Record extracts START

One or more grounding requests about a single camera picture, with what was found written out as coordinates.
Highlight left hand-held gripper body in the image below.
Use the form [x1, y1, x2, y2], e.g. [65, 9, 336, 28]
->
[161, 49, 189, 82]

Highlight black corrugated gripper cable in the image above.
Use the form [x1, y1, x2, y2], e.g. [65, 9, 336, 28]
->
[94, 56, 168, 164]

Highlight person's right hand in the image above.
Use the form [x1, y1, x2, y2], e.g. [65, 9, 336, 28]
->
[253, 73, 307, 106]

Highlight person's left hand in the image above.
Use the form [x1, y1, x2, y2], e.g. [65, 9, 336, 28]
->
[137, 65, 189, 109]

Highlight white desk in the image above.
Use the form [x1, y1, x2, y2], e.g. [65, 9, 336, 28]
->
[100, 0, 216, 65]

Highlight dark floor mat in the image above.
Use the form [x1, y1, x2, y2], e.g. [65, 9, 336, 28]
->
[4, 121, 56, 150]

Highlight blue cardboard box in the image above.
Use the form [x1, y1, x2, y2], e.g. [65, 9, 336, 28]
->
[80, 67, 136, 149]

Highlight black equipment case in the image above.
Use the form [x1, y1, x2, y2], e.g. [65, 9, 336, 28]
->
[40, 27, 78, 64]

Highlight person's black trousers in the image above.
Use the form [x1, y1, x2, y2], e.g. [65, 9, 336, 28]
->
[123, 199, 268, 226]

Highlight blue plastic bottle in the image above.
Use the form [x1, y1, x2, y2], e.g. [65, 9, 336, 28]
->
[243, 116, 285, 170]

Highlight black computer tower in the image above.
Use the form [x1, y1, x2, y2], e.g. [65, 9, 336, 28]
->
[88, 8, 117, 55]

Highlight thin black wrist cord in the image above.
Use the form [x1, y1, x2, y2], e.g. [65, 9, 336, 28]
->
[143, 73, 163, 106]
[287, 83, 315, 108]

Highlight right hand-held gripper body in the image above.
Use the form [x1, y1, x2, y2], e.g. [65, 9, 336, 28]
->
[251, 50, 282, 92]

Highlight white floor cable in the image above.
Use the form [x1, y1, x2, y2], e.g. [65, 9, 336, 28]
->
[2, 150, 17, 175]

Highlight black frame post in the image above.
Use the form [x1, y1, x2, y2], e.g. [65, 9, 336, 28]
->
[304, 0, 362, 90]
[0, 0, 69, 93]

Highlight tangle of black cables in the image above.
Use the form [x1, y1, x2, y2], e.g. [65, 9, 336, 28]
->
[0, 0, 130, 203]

Record extracts END

Begin at the first line of the records above and restate each line word for word, stopping after the line with "Highlight person's right".

The completed task:
One or more grounding requests about a single camera picture, with what was found written out as coordinates.
Highlight left hand-held gripper body in the image below.
Use the form [x1, y1, x2, y2], e.g. [65, 9, 336, 28]
->
[161, 49, 189, 82]

Highlight black corrugated gripper cable in the image above.
Use the form [x1, y1, x2, y2], e.g. [65, 9, 336, 28]
->
[94, 56, 168, 164]

Highlight person's right hand in the image above.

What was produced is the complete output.